Per realizzare il bene comune, le parole del cardinale Tettamanzi servano come monito a politici e cittadini

Del suo discorso voglio sottolineare il richiamo ai moniti contenuti nel Discorso alla Città letto in occasione della festa di S. Ambrogio del dicembre scorso. L’arcivescovo ha ricordato come a Milano esista un terreno buono, che veda l’impegno di tanti. Ma questo territorio necessita di essere curato con quattro obiettivi: la comprensione dei bisognosi, la sollecitazione agli interventi necessari per rispondere alle concrete richieste di aiuto, la questione educativa e, da ultimo, un’azione forte per ridurre qualsiasi forma di esclusione sociale. Il tutto con una sola accortezza: “seminare relazionalità”, capace di rigenerare luoghi e spazi per riscoprire l’importanza di essere con-cittadini. Il riferimento, dunque, è a quel “terreno umano” costituito dalle persone concrete che abitano il territorio.

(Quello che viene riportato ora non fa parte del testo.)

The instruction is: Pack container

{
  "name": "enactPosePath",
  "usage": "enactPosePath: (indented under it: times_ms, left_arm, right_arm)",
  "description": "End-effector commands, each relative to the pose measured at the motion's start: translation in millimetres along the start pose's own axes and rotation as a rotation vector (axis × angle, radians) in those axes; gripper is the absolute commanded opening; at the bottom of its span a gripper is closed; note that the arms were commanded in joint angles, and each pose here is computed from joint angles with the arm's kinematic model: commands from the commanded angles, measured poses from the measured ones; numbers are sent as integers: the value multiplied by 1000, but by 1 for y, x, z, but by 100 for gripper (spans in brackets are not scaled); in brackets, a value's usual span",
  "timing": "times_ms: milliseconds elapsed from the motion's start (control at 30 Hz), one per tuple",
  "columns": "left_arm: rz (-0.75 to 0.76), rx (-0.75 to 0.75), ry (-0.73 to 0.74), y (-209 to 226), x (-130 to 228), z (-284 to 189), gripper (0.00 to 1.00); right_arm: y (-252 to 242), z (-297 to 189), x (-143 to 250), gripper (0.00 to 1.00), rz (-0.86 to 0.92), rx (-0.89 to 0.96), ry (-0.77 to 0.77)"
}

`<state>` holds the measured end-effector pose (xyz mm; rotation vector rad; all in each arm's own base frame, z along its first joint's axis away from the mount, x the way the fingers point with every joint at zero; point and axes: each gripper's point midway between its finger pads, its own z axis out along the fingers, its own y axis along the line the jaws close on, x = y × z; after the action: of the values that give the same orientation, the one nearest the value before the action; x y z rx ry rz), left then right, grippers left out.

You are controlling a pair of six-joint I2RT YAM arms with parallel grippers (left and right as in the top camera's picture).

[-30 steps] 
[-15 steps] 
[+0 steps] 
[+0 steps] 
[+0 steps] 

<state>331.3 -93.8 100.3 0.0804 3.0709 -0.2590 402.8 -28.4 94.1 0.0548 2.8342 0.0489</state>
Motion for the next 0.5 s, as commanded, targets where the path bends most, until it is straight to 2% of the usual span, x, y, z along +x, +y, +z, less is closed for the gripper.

Su di loro è possibile contare per realizzare il bene comune. Insomma, un autentico breviario per i politici, quello lanciato da Tettamanzi, che ha ripreso la parabola del seminatore per rileggere in profondità il vissuto quotidiano, quale occasione per riappacificarsi con se stessi, con i problemi di tutti i giorni. Il seme da diffondere è quello dell’umanesimo integrale, realizzando le condizioni per una vita sempre più dai tratti pienamente umani. Il seme è «il bene dell’uomo stesso, della persona umana, colta nella sua struttura di base, nei suoi dinamismi profondi e nelle sue fondamentali finalità: la persona come unità psicofisica di anima e corpo». Come sempre parole – quelle dell’arcivescovo – che fanno riflettere.